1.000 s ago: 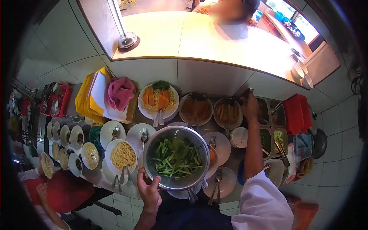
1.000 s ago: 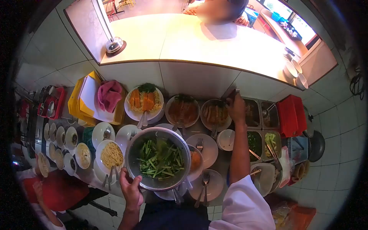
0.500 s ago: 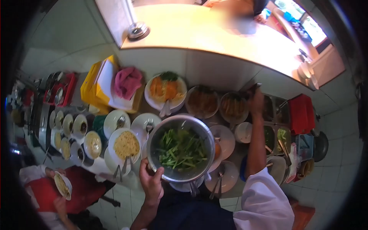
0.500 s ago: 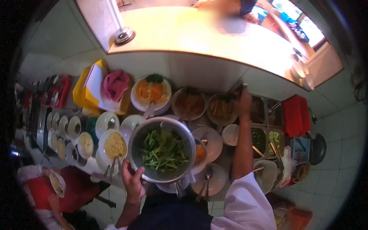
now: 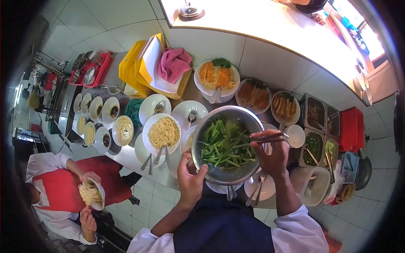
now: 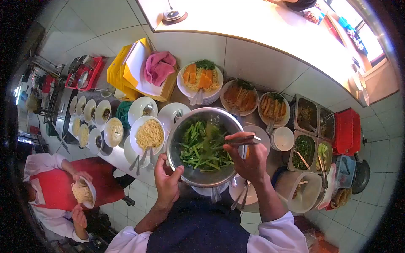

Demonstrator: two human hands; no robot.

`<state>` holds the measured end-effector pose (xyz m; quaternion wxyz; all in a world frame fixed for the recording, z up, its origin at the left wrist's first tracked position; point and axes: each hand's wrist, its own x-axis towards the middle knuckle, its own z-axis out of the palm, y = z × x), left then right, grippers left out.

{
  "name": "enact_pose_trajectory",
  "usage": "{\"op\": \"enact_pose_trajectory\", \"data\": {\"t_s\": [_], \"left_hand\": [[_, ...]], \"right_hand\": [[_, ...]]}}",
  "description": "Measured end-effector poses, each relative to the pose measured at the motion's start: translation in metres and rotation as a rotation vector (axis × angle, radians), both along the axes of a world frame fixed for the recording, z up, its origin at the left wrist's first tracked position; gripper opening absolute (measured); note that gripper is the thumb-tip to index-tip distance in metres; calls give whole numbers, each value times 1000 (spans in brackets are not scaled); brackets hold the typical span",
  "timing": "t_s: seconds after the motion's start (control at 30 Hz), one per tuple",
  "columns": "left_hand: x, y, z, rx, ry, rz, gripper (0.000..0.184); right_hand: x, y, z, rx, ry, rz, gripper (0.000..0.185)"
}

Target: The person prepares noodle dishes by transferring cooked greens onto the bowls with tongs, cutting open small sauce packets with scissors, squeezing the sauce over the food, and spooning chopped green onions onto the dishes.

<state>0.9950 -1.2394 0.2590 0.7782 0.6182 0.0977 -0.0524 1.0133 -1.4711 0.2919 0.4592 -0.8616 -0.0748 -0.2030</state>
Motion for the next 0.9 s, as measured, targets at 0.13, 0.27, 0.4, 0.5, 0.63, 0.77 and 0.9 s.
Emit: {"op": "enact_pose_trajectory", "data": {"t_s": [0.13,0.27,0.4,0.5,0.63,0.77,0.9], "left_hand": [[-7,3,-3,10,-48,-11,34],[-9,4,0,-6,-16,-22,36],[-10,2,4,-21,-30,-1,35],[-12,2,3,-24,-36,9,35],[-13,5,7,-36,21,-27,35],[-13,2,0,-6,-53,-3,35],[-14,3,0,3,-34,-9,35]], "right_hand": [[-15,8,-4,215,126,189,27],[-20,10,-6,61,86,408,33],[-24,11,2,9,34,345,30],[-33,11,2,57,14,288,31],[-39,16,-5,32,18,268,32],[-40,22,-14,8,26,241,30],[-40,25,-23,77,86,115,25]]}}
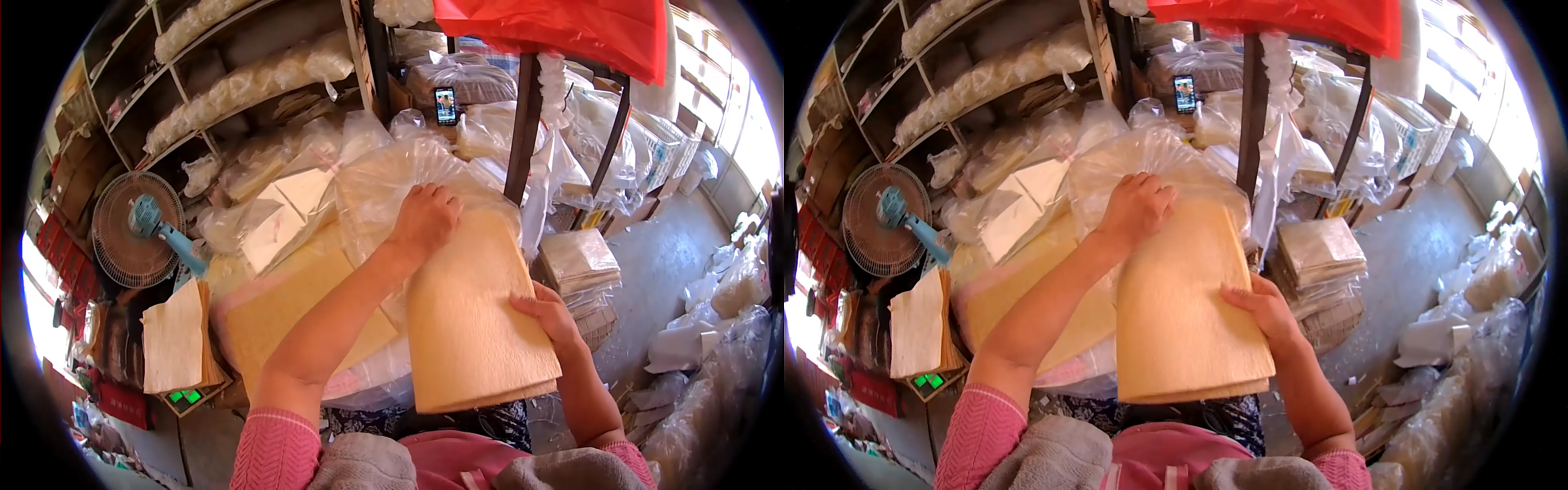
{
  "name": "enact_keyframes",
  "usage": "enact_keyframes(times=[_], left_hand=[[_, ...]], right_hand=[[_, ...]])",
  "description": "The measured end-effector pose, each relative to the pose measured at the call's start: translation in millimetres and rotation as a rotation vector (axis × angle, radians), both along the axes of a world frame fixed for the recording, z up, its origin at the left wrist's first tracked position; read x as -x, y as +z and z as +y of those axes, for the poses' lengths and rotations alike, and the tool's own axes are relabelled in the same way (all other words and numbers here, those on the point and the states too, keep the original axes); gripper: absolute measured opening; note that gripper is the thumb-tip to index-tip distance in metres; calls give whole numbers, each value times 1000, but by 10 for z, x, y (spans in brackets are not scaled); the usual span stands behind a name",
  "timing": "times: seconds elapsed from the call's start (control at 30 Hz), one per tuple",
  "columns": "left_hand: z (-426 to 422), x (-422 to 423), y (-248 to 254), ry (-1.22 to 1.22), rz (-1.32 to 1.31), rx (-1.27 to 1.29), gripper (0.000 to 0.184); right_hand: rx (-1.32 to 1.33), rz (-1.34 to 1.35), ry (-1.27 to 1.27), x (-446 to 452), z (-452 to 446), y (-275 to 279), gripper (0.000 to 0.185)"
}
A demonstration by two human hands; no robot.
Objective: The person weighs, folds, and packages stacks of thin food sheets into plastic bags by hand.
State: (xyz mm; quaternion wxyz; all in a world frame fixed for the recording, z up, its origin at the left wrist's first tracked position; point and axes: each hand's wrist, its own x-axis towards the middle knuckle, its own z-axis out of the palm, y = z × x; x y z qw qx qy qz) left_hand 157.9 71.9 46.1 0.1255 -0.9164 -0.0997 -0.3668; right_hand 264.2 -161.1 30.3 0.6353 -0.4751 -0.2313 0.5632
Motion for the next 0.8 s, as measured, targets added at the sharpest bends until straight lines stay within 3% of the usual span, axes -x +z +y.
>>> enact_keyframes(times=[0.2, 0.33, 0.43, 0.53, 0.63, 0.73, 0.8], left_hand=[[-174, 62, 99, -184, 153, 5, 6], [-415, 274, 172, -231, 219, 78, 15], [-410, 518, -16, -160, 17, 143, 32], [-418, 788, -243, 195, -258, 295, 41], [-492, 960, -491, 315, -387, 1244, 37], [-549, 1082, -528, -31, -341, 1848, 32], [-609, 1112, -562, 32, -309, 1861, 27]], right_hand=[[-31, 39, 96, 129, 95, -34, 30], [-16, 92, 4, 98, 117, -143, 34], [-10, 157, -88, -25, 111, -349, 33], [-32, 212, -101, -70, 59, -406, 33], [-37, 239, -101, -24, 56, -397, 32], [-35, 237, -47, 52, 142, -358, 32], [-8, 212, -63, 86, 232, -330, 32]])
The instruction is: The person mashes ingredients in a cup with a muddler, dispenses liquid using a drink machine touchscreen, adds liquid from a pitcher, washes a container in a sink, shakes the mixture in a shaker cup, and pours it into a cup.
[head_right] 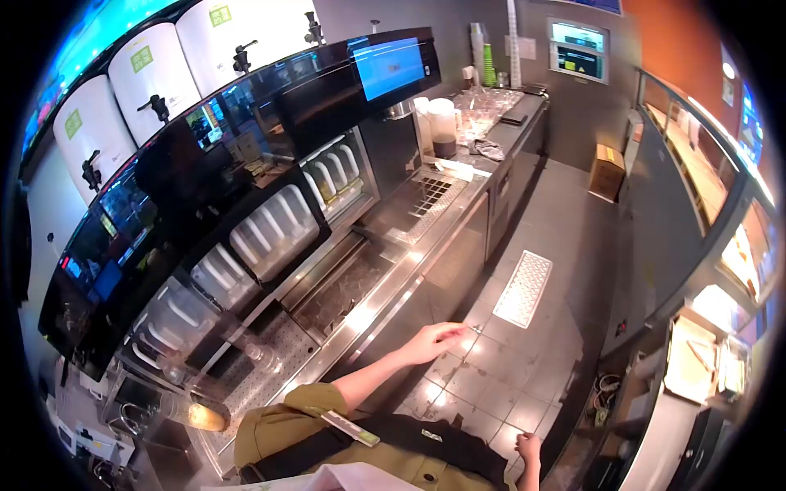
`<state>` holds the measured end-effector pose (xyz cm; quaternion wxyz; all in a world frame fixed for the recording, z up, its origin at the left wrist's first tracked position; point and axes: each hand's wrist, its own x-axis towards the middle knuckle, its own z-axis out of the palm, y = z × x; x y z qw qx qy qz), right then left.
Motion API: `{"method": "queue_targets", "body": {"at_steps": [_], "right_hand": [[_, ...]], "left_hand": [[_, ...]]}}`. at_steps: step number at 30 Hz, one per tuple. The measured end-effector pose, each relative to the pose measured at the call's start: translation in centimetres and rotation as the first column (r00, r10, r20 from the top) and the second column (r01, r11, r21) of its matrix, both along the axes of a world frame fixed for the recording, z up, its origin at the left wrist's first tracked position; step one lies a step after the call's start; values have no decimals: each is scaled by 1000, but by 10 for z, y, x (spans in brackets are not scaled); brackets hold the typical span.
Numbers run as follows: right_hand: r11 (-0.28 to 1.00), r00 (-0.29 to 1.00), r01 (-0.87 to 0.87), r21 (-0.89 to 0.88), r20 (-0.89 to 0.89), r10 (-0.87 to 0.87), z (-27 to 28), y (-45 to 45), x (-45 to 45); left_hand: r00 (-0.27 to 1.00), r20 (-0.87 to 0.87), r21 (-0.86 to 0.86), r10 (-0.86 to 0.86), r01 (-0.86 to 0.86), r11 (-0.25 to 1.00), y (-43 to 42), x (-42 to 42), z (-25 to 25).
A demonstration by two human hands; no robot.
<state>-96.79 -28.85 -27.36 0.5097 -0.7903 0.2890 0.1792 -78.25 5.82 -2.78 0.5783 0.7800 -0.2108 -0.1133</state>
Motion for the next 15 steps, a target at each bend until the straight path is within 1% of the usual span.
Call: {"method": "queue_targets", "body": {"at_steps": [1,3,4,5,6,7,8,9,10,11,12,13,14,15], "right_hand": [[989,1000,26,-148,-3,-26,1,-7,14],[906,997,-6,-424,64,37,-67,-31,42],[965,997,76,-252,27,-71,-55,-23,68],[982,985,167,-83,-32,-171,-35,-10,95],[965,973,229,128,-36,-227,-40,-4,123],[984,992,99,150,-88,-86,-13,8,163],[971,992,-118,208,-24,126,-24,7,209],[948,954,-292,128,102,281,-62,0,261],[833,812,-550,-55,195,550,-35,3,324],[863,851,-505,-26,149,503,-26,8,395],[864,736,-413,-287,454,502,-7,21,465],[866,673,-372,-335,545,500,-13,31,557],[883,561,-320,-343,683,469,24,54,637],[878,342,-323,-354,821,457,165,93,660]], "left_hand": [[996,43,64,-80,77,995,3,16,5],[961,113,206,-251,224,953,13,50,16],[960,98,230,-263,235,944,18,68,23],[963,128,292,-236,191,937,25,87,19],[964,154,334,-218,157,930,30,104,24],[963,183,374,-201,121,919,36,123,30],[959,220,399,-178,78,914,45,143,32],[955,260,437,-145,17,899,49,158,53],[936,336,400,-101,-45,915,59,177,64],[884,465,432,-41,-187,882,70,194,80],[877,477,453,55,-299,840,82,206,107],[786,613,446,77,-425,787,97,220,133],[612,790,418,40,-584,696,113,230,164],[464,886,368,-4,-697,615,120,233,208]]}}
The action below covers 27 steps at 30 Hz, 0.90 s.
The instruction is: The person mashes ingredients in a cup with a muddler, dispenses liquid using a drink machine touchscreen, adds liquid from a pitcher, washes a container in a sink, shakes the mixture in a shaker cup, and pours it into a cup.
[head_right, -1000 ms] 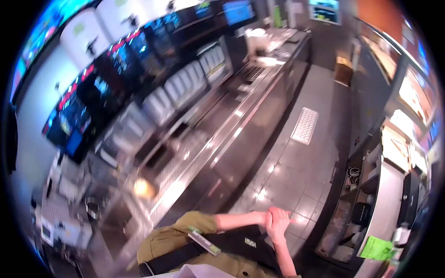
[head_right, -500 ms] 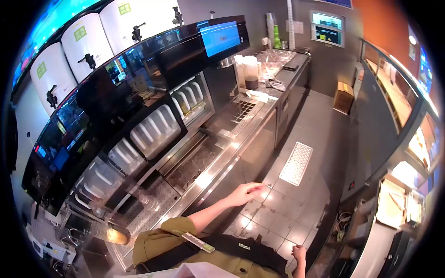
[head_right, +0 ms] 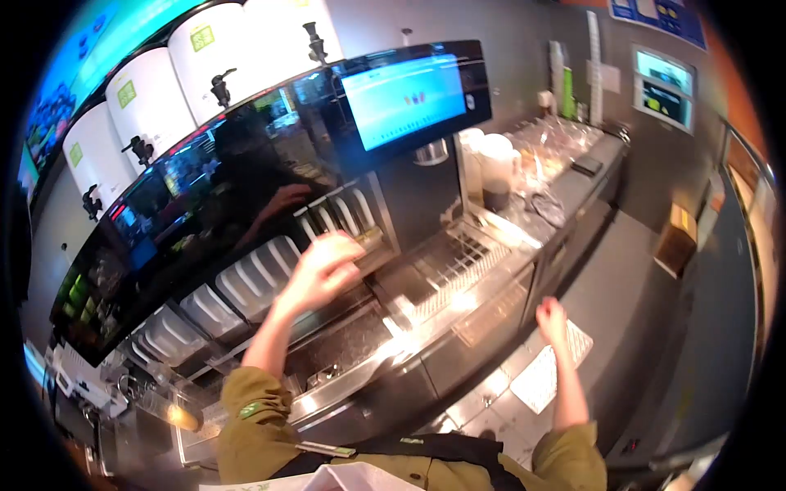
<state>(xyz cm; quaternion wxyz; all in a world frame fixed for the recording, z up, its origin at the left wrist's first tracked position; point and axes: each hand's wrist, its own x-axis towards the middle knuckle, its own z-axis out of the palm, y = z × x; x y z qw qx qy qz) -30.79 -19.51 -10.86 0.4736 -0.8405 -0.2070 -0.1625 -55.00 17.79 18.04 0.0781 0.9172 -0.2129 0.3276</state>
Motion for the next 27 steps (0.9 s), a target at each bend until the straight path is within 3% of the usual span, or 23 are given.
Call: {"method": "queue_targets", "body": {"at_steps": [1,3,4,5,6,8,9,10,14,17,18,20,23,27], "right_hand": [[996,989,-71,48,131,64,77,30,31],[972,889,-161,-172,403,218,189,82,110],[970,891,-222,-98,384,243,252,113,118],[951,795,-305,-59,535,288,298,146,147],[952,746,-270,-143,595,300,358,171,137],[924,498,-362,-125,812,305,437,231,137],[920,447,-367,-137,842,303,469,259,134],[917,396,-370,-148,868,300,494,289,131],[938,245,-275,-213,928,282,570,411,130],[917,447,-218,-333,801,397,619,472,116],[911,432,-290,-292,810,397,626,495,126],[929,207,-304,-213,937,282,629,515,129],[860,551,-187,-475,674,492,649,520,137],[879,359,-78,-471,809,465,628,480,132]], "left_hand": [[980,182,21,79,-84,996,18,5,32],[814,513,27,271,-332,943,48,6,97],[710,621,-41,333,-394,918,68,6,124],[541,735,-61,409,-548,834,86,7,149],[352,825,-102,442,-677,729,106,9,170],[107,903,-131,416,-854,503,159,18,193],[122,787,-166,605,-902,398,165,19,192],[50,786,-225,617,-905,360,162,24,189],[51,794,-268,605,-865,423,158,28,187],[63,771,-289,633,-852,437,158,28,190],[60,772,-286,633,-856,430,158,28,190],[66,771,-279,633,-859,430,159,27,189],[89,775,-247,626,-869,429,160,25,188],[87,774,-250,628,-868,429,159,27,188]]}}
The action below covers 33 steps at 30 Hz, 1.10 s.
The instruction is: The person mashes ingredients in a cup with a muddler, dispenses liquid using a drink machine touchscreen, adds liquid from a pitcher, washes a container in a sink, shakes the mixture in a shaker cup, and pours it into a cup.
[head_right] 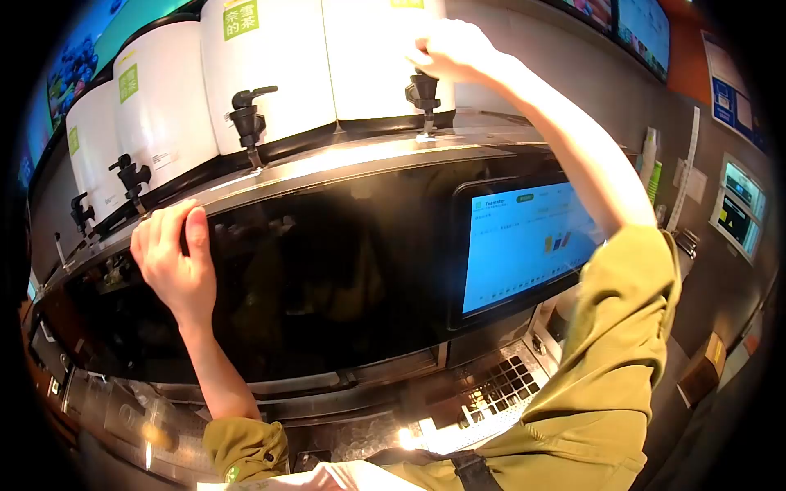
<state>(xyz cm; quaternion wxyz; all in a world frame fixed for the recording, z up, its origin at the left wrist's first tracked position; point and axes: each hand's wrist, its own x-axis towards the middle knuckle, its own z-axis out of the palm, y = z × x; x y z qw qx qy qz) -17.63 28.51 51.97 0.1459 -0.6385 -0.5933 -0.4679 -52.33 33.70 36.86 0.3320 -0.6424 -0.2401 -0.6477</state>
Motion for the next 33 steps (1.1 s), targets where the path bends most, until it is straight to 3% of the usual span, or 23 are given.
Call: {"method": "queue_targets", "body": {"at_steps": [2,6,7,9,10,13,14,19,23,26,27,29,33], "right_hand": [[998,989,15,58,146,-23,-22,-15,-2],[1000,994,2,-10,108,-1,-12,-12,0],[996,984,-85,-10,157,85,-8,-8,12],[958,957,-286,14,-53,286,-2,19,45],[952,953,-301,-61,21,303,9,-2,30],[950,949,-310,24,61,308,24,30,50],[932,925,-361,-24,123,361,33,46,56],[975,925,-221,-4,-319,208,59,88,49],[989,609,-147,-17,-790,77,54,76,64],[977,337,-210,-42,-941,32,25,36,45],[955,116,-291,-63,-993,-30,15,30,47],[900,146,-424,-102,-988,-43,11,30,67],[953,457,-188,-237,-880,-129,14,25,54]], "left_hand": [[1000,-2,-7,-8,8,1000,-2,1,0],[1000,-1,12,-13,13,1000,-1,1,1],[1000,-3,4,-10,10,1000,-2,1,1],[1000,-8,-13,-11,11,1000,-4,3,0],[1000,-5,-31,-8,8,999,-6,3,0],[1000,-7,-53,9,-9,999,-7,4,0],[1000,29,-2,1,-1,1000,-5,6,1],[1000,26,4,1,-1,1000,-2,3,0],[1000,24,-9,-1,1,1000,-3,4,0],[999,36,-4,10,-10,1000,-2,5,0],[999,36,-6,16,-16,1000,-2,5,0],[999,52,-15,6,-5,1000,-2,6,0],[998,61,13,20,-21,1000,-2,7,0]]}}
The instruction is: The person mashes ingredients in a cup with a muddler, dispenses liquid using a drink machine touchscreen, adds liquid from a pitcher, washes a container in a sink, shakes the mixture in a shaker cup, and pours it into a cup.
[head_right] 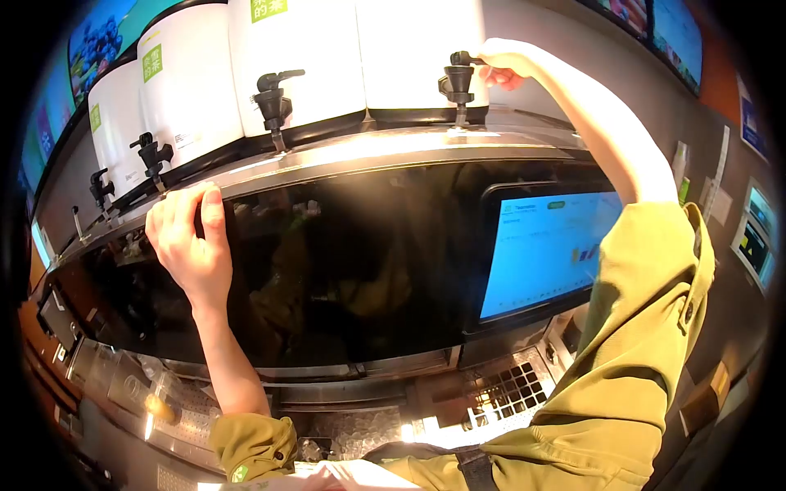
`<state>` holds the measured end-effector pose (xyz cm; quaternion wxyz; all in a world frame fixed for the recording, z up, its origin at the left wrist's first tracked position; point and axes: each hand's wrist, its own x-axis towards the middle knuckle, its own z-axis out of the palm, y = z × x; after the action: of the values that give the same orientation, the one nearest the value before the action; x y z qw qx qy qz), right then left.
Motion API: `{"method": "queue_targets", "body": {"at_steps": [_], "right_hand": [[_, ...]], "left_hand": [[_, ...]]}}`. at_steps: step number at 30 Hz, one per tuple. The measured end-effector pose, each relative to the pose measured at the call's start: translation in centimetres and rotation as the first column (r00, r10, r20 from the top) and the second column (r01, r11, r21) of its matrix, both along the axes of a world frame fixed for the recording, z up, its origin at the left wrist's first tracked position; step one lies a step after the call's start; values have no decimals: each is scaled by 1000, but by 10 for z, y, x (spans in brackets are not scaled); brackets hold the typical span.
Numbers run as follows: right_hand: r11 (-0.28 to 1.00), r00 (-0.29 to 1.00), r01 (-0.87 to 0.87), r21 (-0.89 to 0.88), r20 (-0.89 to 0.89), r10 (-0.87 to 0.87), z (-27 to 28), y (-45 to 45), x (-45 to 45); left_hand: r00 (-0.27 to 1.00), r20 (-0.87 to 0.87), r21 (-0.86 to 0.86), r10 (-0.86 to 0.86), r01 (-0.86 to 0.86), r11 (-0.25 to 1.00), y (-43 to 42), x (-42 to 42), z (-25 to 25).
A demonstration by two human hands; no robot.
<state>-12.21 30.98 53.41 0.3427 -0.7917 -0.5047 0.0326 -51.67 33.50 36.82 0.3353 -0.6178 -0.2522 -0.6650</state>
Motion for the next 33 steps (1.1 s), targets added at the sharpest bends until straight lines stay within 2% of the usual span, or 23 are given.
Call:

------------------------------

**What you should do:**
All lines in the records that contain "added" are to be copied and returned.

**Task solution:**
Motion for the next 0.8 s, as measured, targets added at the sharpest bends until straight lines stay within 3% of the usual span, axes -x +z +y.
Motion for the next 33 steps (1.1 s), targets added at the sharpest bends until straight lines stay within 2% of the usual span, or 23 are given.

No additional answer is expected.